Tre domande sull’introversione allo scrittore Erri De Luca

Da Colorefiore @AmoreeDintorni

Tu scrivi, in “Non ora, non qui”, che sei stato “un bambino più assorto che quieto” e, parlando ancora di te stesso, ricordi che “una fioritura di reticenze” preparava la tua identità. Questi caratteri si ripetono nelle esperienze di molti introversi. Come hai vissuto l’indole che descrivi in modo così limpido nel tuo libro durante la tua infanzia e la tua adolescenza?
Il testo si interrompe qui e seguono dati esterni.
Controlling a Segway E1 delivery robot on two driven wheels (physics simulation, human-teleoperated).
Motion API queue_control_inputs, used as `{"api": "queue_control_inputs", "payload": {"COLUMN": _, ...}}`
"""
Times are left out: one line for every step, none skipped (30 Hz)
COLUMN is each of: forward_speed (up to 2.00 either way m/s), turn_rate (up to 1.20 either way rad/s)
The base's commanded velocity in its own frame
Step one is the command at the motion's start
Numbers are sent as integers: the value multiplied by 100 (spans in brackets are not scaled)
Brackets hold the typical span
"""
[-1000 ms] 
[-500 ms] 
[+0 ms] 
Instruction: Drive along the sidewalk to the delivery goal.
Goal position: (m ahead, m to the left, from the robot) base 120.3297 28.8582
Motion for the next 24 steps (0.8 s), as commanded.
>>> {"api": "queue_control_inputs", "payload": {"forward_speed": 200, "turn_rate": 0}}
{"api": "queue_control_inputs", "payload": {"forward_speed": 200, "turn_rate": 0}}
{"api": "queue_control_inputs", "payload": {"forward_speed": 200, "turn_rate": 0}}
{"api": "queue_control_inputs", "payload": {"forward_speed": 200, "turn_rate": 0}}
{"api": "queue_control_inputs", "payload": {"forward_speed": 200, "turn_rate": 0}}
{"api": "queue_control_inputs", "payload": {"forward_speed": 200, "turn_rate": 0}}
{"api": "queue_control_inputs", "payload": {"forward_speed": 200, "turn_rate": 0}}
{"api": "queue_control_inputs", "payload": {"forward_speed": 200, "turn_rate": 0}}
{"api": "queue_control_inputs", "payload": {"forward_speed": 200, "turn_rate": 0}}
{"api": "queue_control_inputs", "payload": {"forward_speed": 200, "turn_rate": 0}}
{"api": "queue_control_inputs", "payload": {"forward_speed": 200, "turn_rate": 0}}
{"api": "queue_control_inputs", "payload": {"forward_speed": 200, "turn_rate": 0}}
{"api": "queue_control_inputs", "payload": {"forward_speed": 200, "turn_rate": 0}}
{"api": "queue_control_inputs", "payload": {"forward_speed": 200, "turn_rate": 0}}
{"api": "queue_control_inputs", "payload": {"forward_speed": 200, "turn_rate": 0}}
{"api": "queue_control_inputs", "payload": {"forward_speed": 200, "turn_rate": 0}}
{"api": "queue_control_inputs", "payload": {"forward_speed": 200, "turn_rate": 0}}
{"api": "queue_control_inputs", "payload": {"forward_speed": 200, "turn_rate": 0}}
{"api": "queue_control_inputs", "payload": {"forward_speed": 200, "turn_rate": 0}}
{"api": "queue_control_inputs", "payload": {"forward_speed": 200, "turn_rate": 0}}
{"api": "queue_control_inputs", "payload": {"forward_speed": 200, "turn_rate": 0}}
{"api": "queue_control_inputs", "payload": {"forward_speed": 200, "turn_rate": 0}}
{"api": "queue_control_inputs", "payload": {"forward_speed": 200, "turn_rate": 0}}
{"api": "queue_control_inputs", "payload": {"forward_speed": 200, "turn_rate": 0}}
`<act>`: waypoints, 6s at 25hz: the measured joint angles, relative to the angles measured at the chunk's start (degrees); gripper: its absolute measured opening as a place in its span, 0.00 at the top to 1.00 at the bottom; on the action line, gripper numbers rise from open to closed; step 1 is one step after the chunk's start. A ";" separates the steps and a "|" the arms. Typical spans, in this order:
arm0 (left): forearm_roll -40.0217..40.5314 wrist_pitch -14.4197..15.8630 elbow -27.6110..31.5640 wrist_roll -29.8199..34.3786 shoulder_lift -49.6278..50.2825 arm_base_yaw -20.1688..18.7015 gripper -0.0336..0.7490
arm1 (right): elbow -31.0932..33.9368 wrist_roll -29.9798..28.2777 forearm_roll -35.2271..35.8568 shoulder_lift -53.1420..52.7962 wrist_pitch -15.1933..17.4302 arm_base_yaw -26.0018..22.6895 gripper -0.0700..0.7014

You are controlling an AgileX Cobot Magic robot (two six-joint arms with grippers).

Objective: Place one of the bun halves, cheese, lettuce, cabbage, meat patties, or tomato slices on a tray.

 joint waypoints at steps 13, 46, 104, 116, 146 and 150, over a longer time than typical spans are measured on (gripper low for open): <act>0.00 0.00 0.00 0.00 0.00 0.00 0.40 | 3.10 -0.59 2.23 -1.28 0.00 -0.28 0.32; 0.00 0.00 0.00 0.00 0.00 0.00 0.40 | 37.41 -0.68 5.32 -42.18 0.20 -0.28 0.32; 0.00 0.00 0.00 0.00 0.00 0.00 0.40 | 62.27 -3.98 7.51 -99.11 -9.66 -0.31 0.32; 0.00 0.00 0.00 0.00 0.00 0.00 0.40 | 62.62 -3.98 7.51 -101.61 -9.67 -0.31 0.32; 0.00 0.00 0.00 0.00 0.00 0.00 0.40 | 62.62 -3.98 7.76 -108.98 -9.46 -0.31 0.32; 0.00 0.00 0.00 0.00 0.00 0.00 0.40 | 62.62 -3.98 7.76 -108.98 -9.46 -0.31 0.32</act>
Ringrazio per l’aggettivo limpido, che può essere riferito alla scrittura, che arriva a fare da sutura a un tempo suppurato. Nell’infanzia ero un cespuglio di spine rivolte all’interno.  L’adolescenza è stata impegnata dal tentativo di smussarle con lo strumento preferito dai muti, la lingua. Ho letto un castello di libri, ho scritto un deserto di pagine. Non è una terapia, è un modo per approfondire invece il proprio isolamento.
Come spesso può registrarsi in molte esperienze di introversi, hai intrapreso la tua strada verso i quarant’anni anche se durante gli anni da operaio scrivevi nelle ore che ti rimanevano. Quali sono state le difficoltà che hai incontrato nel conciliare il lavoro con la scrittura e quali le motivazioni che ti spingevano a scrivere in quel periodo?
Mi sono tenuto compagnia con la scrittura fin da ragazzo. Durante gli anni operai era per me il tempo opposto a quello di lavoro. Aveva un puntiglio di resistenza all’usura della giornata venduta per salario. Non si conciliavano i due tempi, uno era immenso e schiacciante, l’altro era minuscolo e capace di non farsi annientare. Scrivevo allora come adesso per raccontarmi storie. Non ho niente dello scrittore professionista che si accomoda al suo scrittoio con l’intenzione di svolgere il suo lavoro. Scrivo  seduto in qualunque posto e sulle ginocchia. Nessun chiasso intorno, nessuna confusione mi può distrarre.
È noto il tuo impegno politico negli anni giovanili e, più tardi, la tua esperienza di impegno civile, in Africa, in Bosnia. È riferibile, questa tua propensione, a quello spiccato senso di giustizia proprio di molti introversi che lo vivono spesso con una profonda sofferenza?
La giustizia è il sentimento principale della persona umana, il suo nervo più scoperto. Credo che il periodo rivoluzionario appartenga al tentativo di rispondere a una lesione di quel sentimento. Il 1900 è stato il secolo delle rivoluzioni, ho fatto parte dell’ultima generazione rivoluzionaria del 1900. Appartenevo alla comunità mondiale che trasformava così i rapporti di forza tra oppressori e oppressi. Nell’impicciarmi invece di guerre altrui, come quella di Bosnia e quella seguente della Nato contro Belgrado, credo che sono stato mosso dal sentimento della fraternità.